The Applications of Alternating Minimization Algorithms on Deep Learning Models Public
Wang, Junxiang (Fall 2022)
Abstract
Gradient Descent(GD) and its variants are the most popular optimizers for training deep learning models. However, they suffer from many challenges such as gradient vanishing and backward locking, which prevent their more widespread use. To address these intrinsic drawbacks, Alternating Minimization(AM) methods have attracted attention from researchers as a potential way to train deep learning models. Their idea is to decompose a neural network into a series of linear and nonlinear equality constraints, which generate multiple subproblems and they can be minimized alternately. Their empirical evaluations demonstrate good scalability and high accuracy. They also avoid gradient vanishing problems and allow for non-differentiable activation functions, as well as allowing for complex non-smooth regularization and the constraints that are increasingly important for neural network architectures.
This dissertation discusses the applications of AM methods on deep learning models, which can be categorized into three research topics: 1).

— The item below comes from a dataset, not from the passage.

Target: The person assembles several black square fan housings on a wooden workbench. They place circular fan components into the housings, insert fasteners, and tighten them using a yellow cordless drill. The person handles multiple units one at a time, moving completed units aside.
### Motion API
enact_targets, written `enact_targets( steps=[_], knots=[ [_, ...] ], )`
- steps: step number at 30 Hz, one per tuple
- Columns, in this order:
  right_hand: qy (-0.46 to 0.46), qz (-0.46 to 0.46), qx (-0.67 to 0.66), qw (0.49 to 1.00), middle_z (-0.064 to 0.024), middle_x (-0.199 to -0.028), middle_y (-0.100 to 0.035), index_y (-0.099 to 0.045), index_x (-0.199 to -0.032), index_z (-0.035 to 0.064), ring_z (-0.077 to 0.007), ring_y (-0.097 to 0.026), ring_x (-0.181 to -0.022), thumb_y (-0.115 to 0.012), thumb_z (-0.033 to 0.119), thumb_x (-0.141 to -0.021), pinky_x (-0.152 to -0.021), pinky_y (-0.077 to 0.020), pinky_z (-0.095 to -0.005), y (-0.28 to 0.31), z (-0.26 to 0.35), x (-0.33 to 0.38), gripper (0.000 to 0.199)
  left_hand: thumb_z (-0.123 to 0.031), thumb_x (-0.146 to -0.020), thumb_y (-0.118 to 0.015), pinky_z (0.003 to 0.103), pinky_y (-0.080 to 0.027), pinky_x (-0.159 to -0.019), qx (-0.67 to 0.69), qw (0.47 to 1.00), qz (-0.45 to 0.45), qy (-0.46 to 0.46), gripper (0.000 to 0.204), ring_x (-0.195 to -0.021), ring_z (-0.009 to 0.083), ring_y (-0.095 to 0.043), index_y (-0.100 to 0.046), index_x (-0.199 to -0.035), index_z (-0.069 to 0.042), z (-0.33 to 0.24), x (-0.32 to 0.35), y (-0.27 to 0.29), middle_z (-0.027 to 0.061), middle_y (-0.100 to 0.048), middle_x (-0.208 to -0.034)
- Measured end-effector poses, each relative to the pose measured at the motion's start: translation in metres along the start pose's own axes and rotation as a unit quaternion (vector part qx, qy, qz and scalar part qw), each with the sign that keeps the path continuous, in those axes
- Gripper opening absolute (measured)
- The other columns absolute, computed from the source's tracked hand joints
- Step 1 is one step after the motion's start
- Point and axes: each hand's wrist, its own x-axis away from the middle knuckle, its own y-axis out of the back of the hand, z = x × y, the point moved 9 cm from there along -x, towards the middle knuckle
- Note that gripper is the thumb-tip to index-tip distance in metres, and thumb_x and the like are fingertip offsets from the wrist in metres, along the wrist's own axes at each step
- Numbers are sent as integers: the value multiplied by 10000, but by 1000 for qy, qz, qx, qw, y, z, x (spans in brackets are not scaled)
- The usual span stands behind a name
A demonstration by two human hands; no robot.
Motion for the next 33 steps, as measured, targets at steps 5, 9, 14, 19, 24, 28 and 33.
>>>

AM methods on Multi-Layer Perceptron(MLP), which includes deep learning Alternating Direction Method of Multipliers(dlADMM), and monotonous Deep Learning Alternating Minimization(mDLAM). 2). AM methods on Graph Neural Network(GNN), which includes the Invertible Validity-aware Graph Diffusion(IVGD). 3). AM methods for distributed neural network training, which includes parallel deep learning Alternating Direction Method of Multipliers(pdADMM), pdADMM-G, and pdADMM-G-Q.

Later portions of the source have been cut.